Copy, in full, each line of the material that holds the word "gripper".

- Opening Delimiter -

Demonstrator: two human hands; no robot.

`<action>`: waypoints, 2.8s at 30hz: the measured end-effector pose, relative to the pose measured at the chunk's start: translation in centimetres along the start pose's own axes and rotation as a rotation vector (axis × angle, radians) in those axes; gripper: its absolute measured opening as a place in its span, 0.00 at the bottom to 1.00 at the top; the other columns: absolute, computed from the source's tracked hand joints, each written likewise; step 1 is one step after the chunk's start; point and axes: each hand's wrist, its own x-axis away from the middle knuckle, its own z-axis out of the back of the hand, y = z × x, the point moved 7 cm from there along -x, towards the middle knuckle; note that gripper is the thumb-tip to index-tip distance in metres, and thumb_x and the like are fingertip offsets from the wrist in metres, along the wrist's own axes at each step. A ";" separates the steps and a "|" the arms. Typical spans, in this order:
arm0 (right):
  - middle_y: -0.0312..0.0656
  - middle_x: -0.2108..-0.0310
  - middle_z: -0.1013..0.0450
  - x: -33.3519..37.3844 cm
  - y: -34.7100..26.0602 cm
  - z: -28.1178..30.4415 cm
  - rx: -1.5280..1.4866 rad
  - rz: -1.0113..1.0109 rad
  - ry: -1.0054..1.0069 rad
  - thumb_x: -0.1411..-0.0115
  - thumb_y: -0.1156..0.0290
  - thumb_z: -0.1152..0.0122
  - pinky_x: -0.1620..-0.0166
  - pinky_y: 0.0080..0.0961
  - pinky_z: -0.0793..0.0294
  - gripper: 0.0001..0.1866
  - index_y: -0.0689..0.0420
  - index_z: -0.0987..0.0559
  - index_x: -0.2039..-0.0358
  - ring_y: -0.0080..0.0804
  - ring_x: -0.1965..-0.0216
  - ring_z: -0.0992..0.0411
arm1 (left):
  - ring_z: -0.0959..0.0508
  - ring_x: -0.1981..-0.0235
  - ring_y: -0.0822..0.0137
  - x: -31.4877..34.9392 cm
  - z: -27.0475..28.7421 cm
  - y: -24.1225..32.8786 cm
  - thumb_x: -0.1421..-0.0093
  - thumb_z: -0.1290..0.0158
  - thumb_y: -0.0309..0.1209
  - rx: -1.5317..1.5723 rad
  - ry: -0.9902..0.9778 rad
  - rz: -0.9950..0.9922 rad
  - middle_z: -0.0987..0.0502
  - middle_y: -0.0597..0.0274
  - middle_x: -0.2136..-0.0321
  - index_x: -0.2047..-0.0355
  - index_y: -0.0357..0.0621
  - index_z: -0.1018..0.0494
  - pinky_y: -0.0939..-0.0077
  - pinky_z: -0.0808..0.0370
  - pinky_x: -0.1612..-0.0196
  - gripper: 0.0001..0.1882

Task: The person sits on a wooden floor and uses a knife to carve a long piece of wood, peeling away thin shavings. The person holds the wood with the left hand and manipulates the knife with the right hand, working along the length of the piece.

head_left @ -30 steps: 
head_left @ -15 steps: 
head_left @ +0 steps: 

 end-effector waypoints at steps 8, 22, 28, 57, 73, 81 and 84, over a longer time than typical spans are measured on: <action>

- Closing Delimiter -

[Written response]
`<action>`: waypoints, 2.8s at 30hz: the measured end-effector pose, relative to the pose measured at the chunk's start: translation in centimetres along the start pose's own axes and rotation as a rotation vector (axis × angle, radians) in those axes; gripper: its absolute measured opening as a place in its span, 0.00 at the bottom to 1.00 at the top; the other columns: absolute, computed from the source's tracked hand joints, each written likewise; step 1 is one step after the chunk's start; point and axes: each hand's wrist, its own x-axis away from the middle knuckle, its own z-axis out of the back of the hand, y = z × x, the point moved 7 cm from there along -x, towards the middle knuckle; note that gripper is the thumb-tip to index-tip distance in metres, and thumb_x and the like are fingertip offsets from the wrist in metres, along the wrist's own axes at each step. A ";" separates the steps and a "|" the arms. Typical spans, in this order:
  - gripper: 0.0001..0.1866
  - gripper: 0.0001..0.1882

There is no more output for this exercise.